_Assignment:_ Search the data for "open" and copy every matching line.

════════════════════

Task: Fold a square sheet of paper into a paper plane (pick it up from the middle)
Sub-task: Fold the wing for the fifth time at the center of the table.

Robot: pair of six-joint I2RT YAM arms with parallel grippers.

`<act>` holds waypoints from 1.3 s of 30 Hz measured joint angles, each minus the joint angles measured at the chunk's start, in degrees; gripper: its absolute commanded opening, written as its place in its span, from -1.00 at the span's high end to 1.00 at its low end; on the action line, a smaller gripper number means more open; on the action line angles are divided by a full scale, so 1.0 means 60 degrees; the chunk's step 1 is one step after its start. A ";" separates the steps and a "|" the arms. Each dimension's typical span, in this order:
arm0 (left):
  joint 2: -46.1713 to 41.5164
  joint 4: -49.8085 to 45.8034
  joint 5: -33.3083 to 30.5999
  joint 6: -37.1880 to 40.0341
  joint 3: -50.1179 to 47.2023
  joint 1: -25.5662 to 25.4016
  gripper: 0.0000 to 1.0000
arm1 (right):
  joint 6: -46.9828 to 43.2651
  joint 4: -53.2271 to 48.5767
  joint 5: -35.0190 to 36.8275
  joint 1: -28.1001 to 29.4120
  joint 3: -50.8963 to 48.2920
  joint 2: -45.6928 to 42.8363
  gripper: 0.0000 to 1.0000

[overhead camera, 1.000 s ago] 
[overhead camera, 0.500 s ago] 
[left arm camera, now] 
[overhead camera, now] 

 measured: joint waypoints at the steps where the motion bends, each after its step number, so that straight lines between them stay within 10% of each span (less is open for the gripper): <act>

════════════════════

_Response:_
`<act>` holds waypoints from 1.3 s of 30 Hz measured joint angles, each minus the joint angles measured at the chunk's start, in degrees; gripper: its absolute commanded opening, written as its place in its span, from -1.00 at the span's high end to 1.00 at its low end; on the action line, a smaller gripper number means more open; on the action line angles are divided by a full scale, so 1.0 means 60 degrees; the chunk's step 1 is one step after its start. A ";" separates the steps and a "|" the arms. Each dimension's typical span, in this order:
 measured: joint waypoints at the steps where the motion bends, each after its step number, so that straight lines between them stay within 10% of each span (less is open for the gripper): <act>

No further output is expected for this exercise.